MCF-7 and BT-549 cells were trypsinized and washed with 1X PBS. The tumorspheres formed from MCF-7 and BT-549 were collected and washed with 1X PBS following gravity sedimentation. Trypsinization was done for five to seven minutes with thorough mixing on every 30 seconds. After trypsinization, the single cell suspension was mixed with an equal amount of complete media and cells were collected by centrifuging at 1600 rpm for three minutes. The cells were resuspended in complete RPMI-1640 media and sieved using 40 µm nylon cell strainers (STEMCELL technologies, Vancouver, Canada). 1x105 cells were resuspended in 100 µl staining buffer (phosphate-buffered saline (PBS) with 2% FCS and 0.1% sodium azide) in FACS tube and stained with PD-L1-APC (clone MIH1; eBioscience, San Diego, USA). Data were acquired on BD LSRFortessa flow cytometer using BD FACS Diva software (BD Biosciences, Oxford, UK) and analyzed on FlowJo version 10 software (Tree Star Inc., Oregon, USA).

2.3. Western Blotting

The expression levels of EMT markers were measured using western blotting.
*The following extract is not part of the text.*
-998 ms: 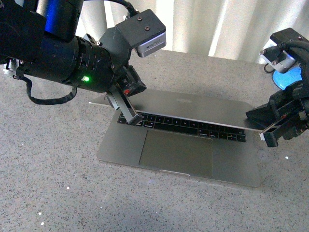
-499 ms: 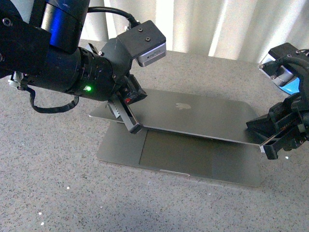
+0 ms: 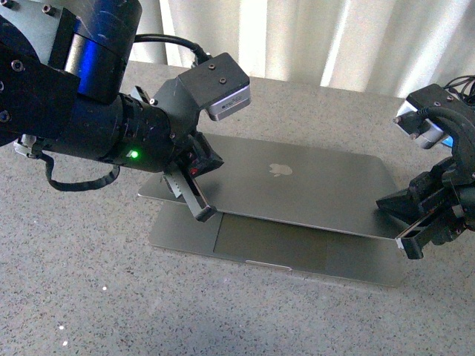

Briefly, MCF-7 and BT-549 cells and tumorspheres were lysed on ice using 1X RIPA lysis buffer (ThermoFisher Scientific, Massachusetts, USA) containing protease inhibitor cocktail (Sigma Aldrich) and phosphatase inhibitors. Protein concentrations were measured using the Pierce™ BCA Protein Assay kit (ThermoFisher Scientific) according to the manufacturer's instruction. The absorbance was measured using the FLUOstar Omega microplate reader at 660 nm (BMG LABTECH, Ortenberg, Germany). Equal amounts of proteins were resolved in 10% acrylamide gel and blotted on nitrocellulose membrane (Amersham Biosciences, Little Chalfont, UK). Membrane blocking was done by 5% skim milk or 5% Bovine serum albumin (BSA) in TBS-T. The membranes were then incubated overnight at 4°C with primary antibodies, β-actin, E-Cadherin, N-Cadherin, Vimentin, Snail, HDAC1, and HAT (p300/CBP). All primary antibodies were prepared at 1:1000 dilution in 5% skim milk or BSA in TBS-T. The membranes were then incubated with HRP-conjugated donkey anti-rabbit or Goat anti-mouse IgG (Invitrogen, California, USA) secondary antibodies (Dilution 1:10000) at room temperature for 2 h. Detection was performed using SuperSignal™ West Pico PLUS Chemiluminescent substrate (ThermoFisher Scientific, Massachusetts, USA) and images acquired using Molecular Imager® ChemiDoc™ XRS+ with Image Lab™ Software (Bio-Rad, California, USA). The densitometric analyses were performed using ImageJ software (National Institute of Health, Maryland, USA).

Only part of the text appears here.